Die hohe Zeit der Brunichild und ihr Ende
Brunichild,
nun Regentin Austrasiens für den unmündigen Sohn, erkannte, dass
Adel und Geistlichkeit, im ständigen Kampf um reiche Pfründe und
Macht, im diplomatischen Intrigenspiel unsichere Faktoren waren, kein
fester Boden, auf den sich ein Königtum gründen konnte und strebte
die Stärkung der königlichen Macht durch ihre Zentralisierung an,
eine Maßnahme die nach und nach die austrasischen "leudes",
die sich in ihrer Einflussnahme und Macht beschränkt sahen, in 2
Lager spaltete.
579
heiratete Ingunde, die älteste Tochter Brunichilds aus der Ehe mit
Sigibert ,den westgotischen Prinzen Hermenegild, der auf Wunsch seiner
merowingischen Frau zum römisch-katholischen Glauben konvertiert
war, eine Handlung, die den König Leovigild, arianischen
Glaubens, mit der Witwe Athanagilds - also der Mutter
Brunichilds - verheiratet, zum Kampf gegen den Sohn
herausforderte, ihn 583/584 vor Sevilla belagernd. Hermenegild, der
um das Leben von Frau und Sohn fürchtete, unterstellte beide dem
Schutz oströmischen Kaisers Mauricius, der 585 die Herausgabe
Ingundes und ihres Sohnes von den Westgoten forderte, was auch
gewährt wurde.
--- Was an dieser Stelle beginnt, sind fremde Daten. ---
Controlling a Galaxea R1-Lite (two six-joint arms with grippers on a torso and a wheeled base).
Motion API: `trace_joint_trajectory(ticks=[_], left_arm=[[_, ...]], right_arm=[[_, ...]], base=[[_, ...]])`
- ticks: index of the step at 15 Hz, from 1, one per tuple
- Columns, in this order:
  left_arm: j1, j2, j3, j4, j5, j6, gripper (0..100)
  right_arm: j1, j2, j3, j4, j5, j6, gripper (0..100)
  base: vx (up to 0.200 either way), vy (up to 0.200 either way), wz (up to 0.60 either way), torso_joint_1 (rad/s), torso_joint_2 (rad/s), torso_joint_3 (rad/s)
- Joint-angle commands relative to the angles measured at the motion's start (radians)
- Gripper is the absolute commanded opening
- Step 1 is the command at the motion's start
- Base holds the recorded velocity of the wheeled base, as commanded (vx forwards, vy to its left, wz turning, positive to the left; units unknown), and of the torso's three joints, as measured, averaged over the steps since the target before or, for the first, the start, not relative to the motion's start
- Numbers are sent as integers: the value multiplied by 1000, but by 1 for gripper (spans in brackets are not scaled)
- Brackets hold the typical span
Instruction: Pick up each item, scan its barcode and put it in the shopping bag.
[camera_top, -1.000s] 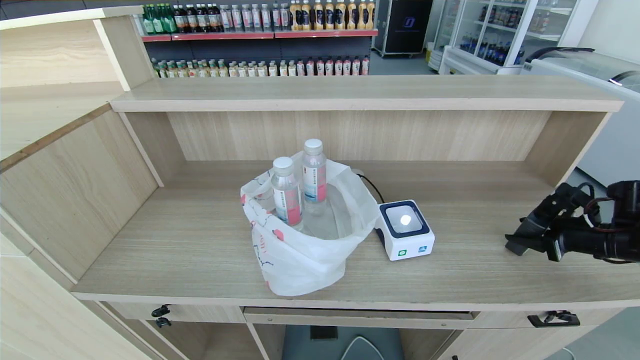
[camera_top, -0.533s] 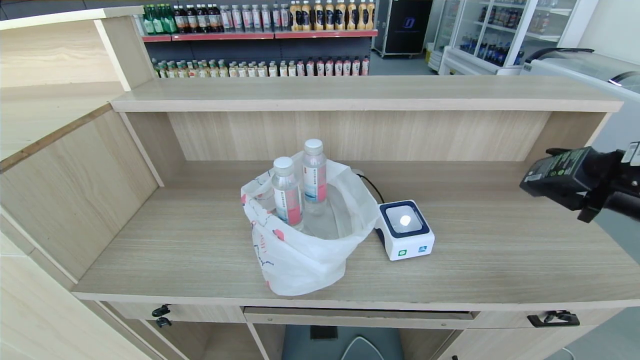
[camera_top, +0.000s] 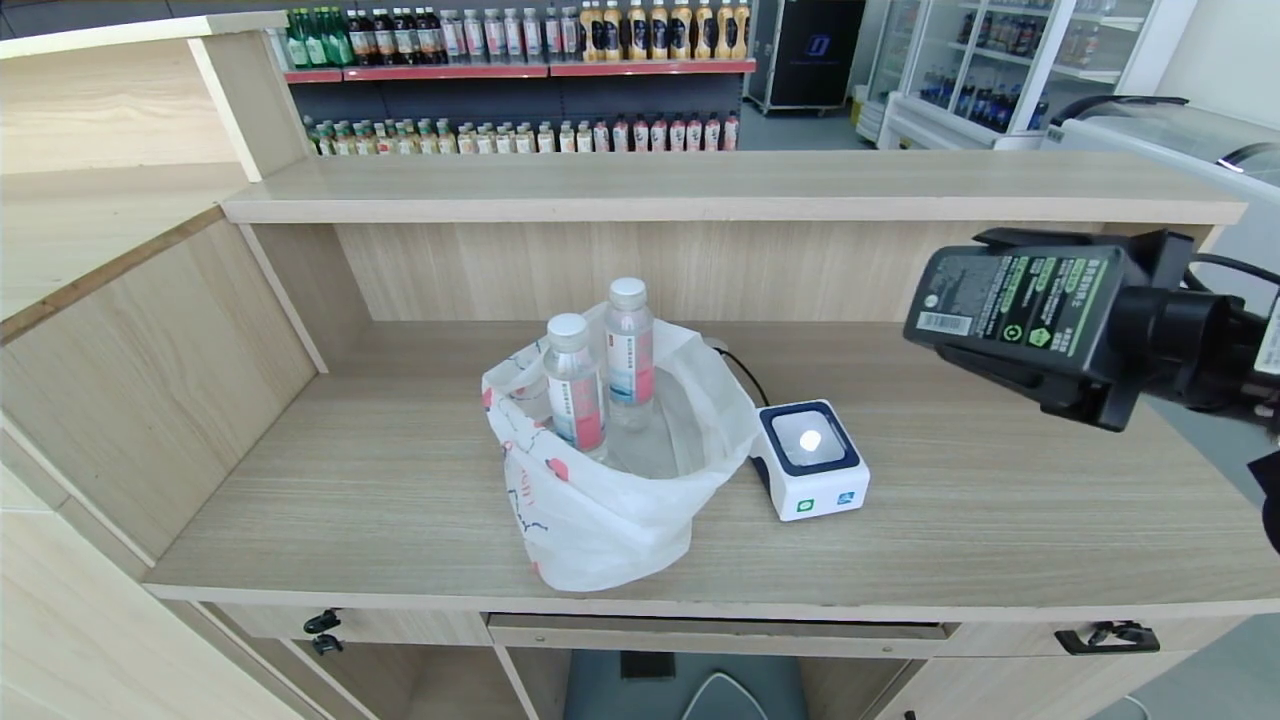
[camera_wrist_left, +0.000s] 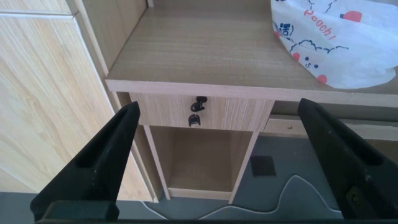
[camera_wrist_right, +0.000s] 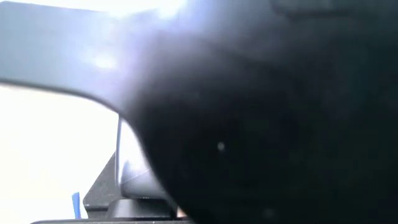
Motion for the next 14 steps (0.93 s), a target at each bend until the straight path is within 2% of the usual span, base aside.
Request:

Ingunde, deren Mutter Brunichild vergeblich auf
Unterstützung durch die Großen Austrasiens bei der Befreiung der
Tochter "in Marokko" bat, verstarb auf dem Weg nach Byzanz
in Karthago. Athanagild, der Enkel, lebte allerdings bis zu seinem
Tode am Hof von Byzanz, trotz der ständigen Bitten der Großmutter
Brunichild an die Kaiserin Anastasia, den Enkel doch wieder in seine
Heimat zurückzusenden. Hermenegild starb im Jahre 586 und ging als
der "heilige Hermenegild" in die Annalen ein.
Während
Brunichild in Austrasien versuchte, die Macht des Königs zu sichern,
wütete in Neustrien die Megäre auf dem Königsthron, Fredegunde. Im
Jahre 580 erreichte sie, dass Chilperich seinen letzten lebenden Sohn
aus der Ehe mit Audovera gefangen nahm und ihn Fredegunde
unterstellend, in Noisy-le-Grand einkerkern ließ. Chlodowech starb
dort infolge eines Mordauftrags der Fredegunde (dem Vater wurde der
Tod des Sohnes als Selbstmord dargestellt), im gleichen Jahr wurde
Audovera im Kloster von Le Mans ermordet, so dass die Schätze dieser
Merowinger-Sippe der Fredegunde in die Hände fielen. In diesem
unseligen Jahr 580 schien sich Fredegunde auch zum Mord an ihrer
Tochter Rigunth entschlossen zu haben. Einerseits wird von
Handgreiflichkeiten zwischen Mutter und Tochter berichtet,
andererseits davon, dass Fredegunde ihre Tochter bewogen habe, sich
aus der Schatztruhe etwas auszuwählen und sie habe, als sich Rigunth
über die geöffnete Truhe beugte, versucht, sie mit dem
gewaltmäßigen Schließen des Deckels zu erwürgen. In letzter
Minute habe die Dienerschaft Rigunth retten können.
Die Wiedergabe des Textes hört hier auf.